“Bedad, ye’re right,” said O’Hara. “One of these nights we’ll take a night off from boxing, and go and watch.”
“Right,” said Moriarty. “Are ye ready to go on?”
“Yes. I’m going to practise that left swing at the body this round. The one Fitzsimmons does.” And they “put ’em up” once more.
X
Being a Chapter of Accidents
On the evening following O’Hara’s adventure in the vaults, Barry and McTodd were in their study, getting out the tea-things. Most Wrykinians brewed in the winter and Easter terms, when the days were short and lockup early. In the summer term there were other things to do—nets, which lasted till a quarter to seven (when lockup was), and the baths—and brewing practically ceased. But just now it was at its height, and every evening, at a quarter past five, there might be heard in the houses the sizzling of the succulent sausage and other rare delicacies. As a rule, one or two studies would club together to brew, instead of preparing solitary banquets. This was found both more convivial and more economical. At Seymour’s, studies numbers five, six, and seven had always combined from time immemorial, and Barry, on obtaining study six, had carried on the tradition. In study five were Drummond and his friend De Bertini. In study seven, which was a smaller room and only capable of holding one person with any comfort, one James Rupert Leather-Twigg (that was his singular name, as Mr. Gilbert has it) had taken up his abode. The name of Leather-Twigg having proved, at an early date in his career, too great a mouthful for Wrykyn, he was known to his friends and acquaintances by the euphonious title of Shoeblossom. The charm about the genial Shoeblossom was that you could never tell what he was going to do next. All that you could rely on with any certainty was that it would be something which would have been better left undone.

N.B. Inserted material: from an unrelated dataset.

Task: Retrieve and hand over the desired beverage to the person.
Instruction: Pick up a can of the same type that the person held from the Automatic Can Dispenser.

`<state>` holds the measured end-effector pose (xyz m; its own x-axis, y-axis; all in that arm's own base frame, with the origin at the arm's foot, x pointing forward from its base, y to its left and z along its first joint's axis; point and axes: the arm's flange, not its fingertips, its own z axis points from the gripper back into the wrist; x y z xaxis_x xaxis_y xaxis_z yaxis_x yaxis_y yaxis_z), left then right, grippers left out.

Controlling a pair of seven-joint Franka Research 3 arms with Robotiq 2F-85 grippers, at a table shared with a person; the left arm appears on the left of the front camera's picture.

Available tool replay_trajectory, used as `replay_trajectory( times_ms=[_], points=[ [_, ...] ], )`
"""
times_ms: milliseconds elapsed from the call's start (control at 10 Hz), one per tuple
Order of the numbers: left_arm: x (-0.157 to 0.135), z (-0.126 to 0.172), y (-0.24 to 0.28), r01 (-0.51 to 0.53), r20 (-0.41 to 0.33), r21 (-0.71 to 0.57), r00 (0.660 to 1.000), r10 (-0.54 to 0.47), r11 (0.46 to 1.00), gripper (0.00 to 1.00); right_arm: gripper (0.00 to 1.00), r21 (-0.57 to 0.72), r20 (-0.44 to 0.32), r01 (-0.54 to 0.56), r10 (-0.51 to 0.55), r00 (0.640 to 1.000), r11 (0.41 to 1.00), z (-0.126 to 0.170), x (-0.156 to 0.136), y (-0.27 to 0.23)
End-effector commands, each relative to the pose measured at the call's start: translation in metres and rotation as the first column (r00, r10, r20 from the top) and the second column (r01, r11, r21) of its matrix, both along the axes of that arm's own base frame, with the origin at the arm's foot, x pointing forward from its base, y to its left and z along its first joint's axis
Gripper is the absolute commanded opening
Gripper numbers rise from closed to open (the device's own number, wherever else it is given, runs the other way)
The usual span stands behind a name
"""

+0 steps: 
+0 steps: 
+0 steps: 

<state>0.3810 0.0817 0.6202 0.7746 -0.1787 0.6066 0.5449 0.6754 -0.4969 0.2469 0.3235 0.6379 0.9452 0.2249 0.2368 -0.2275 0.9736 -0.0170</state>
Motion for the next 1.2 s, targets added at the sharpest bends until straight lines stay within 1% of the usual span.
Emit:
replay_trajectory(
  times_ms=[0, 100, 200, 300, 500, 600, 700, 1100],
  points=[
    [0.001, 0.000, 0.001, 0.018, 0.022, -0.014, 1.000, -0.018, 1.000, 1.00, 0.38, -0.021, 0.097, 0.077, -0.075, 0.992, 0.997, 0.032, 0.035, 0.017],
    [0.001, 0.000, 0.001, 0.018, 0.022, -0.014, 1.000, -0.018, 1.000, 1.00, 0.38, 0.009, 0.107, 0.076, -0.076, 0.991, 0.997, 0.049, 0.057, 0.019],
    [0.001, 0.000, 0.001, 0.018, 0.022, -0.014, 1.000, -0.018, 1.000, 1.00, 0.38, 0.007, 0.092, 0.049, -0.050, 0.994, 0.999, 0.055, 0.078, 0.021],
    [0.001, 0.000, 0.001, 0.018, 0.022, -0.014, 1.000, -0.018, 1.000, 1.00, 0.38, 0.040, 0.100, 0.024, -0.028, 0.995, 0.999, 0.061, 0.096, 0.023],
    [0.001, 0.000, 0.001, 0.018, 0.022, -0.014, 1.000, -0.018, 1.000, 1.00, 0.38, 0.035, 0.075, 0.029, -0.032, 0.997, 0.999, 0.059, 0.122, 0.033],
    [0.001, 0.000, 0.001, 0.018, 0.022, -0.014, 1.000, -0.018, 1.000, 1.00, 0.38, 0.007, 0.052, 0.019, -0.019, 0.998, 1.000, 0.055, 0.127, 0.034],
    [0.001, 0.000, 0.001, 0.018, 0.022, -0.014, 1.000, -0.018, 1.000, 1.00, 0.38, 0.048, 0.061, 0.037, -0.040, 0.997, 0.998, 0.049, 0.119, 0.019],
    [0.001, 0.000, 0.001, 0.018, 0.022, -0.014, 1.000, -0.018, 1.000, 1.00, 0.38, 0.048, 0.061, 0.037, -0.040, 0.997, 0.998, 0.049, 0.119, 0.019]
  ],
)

It was just five o’clock when Barry and McTodd started to get things ready. They were not high enough up in the school to have fags, so that they had to do this for themselves.
Barry was still in football clothes. He had been out running and passing with the first fifteen. McTodd, whose idea of exercise was winding up a watch, had been spending his time since school ceased in the study with a book. He was in his ordinary clothes. It was therefore fortunate that, when he upset the kettle (he nearly always did at some period of the evening’s business), the contents spread themselves over Barry, and not over himself. Football clothes will stand any amount of water, whereas McTodd’s “Youth’s winter suiting at forty-two shillings and sixpence” might have been injured. Barry, however, did not look upon the episode in this philosophical light. He spoke to him eloquently for a while, and then sent him downstairs to fetch more water. While he was away, Drummond and De Bertini came in.
“Hullo,” said Drummond, “tea ready?”
“Not much,” replied Barry, bitterly, “not likely to be, either, at this rate. We’d just got the kettle going when that ass McTodd plunged against the table and upset the lot over my bags. Lucky the beastly stuff wasn’t boiling. I’m soaked.”
“While we wait—the sausages—Yes?—a good idea—McTodd, he is downstairs—but to wait? No, no. Let us. Shall we? Is it not so? Yes?” observed Bertie, lucidly.
“Now construe,” said Barry, looking at the linguist with a bewildered expression. It was a source of no little inconvenience to his friends that De Bertini was so very fixed in his determination to speak English. He was a trier all the way, was De Bertini. You rarely caught him helping out his remarks with the language of his native land. It was English or nothing with him. To most of his circle it might as well have been Zulu.
Drummond, either through natural genius or because he spent more time with him, was generally able to act as interpreter. Occasionally there would come a linguistic effort by which even he freely confessed himself baffled, and then they would pass on unsatisfied. But, as a rule, he was equal to the emergency. He was so now.
“What Bertie means,” he explained, “is that it’s no good us waiting for McTodd to come back. He never could fill a kettle in less than ten minutes, and even then he’s certain to spill it coming upstairs and have to go back again. Let’s get on with the sausages.”
The pan had just been placed on the fire when McTodd returned with the water. He tripped over the mat as he entered, and spilt about half a pint into one of his football boots, which stood inside the door, but the accident was comparatively trivial, and excited no remark.
“I wonder where that slacker Shoeblossom has got to,” said Barry. “He never turns up in time to do any work. He seems to regard himself as a beastly guest. I wish we could finish the sausages before he comes. It would be a sell for him.”
“Not much chance of that,” said Drummond, who was kneeling before the fire and keeping an excited eye on the spluttering pan, “you see. He’ll come just as we’ve finished cooking them. I believe the man waits outside with his ear to the keyhole. Hullo! Stand by with the plate. They’ll be done in half a jiffy.”
Just as the last sausage was deposited in safety on the plate, the door opened, and Shoeblossom, looking as if he had not brushed his hair since early childhood, sidled in with an attempt at an easy nonchalance which was rendered quite impossible by the hopeless state of his conscience.